• WHAT THE TASK ASKS
Print the whole listing exactly.

• SOURCE MATERIAL
——
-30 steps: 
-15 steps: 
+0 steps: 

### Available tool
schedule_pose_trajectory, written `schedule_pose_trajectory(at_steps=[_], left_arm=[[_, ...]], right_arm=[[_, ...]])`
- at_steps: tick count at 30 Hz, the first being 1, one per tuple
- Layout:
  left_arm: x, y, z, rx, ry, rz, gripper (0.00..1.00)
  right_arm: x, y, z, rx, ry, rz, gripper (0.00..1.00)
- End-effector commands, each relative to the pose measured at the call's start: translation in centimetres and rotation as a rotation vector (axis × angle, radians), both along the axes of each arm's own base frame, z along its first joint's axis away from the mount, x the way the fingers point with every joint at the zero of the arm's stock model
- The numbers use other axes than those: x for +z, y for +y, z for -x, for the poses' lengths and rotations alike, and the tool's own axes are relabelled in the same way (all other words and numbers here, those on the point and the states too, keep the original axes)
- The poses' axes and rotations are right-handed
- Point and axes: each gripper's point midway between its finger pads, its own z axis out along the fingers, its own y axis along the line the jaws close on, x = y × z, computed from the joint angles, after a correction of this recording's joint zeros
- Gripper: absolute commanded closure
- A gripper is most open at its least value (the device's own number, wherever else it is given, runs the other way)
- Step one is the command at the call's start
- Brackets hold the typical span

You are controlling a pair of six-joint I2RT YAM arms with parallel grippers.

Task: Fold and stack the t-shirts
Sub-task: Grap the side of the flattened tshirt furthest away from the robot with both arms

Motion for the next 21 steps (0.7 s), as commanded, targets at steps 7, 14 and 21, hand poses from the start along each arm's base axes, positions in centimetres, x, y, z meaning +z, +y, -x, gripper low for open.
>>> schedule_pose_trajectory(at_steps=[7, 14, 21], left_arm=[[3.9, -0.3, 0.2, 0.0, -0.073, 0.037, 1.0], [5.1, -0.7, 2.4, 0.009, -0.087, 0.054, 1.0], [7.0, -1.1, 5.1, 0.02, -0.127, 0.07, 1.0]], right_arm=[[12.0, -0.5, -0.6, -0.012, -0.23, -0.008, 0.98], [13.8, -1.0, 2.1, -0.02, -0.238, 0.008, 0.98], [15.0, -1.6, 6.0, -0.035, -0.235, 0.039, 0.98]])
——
• RESPONSE TO THIS TASK
-30 steps: 
-15 steps: 
+0 steps: 

### Available tool
schedule_pose_trajectory, written `schedule_pose_trajectory(at_steps=[_], left_arm=[[_, ...]], right_arm=[[_, ...]])`
- at_steps: tick count at 30 Hz, the first being 1, one per tuple
- Layout:
  left_arm: x, y, z, rx, ry, rz, gripper (0.00..1.00)
  right_arm: x, y, z, rx, ry, rz, gripper (0.00..1.00)
- End-effector commands, each relative to the pose measured at the call's start: translation in centimetres and rotation as a rotation vector (axis × angle, radians), both along the axes of each arm's own base frame, z along its first joint's axis away from the mount, x the way the fingers point with every joint at the zero of the arm's stock model
- The numbers use other axes than those: x for +z, y for +y, z for -x, for the poses' lengths and rotations alike, and the tool's own axes are relabelled in the same way (all other words and numbers here, those on the point and the states too, keep the original axes)
- The poses' axes and rotations are right-handed
- Point and axes: each gripper's point midway between its finger pads, its own z axis out along the fingers, its own y axis along the line the jaws close on, x = y × z, computed from the joint angles, after a correction of this recording's joint zeros
- Gripper: absolute commanded closure
- A gripper is most open at its least value (the device's own number, wherever else it is given, runs the other way)
- Step one is the command at the call's start
- Brackets hold the typical span

You are controlling a pair of six-joint I2RT YAM arms with parallel grippers.

Task: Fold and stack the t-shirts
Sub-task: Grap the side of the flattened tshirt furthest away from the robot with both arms

Motion for the next 21 steps (0.7 s), as commanded, targets at steps 7, 14 and 21, hand poses from the start along each arm's base axes, positions in centimetres, x, y, z meaning +z, +y, -x, gripper low for open.
>>> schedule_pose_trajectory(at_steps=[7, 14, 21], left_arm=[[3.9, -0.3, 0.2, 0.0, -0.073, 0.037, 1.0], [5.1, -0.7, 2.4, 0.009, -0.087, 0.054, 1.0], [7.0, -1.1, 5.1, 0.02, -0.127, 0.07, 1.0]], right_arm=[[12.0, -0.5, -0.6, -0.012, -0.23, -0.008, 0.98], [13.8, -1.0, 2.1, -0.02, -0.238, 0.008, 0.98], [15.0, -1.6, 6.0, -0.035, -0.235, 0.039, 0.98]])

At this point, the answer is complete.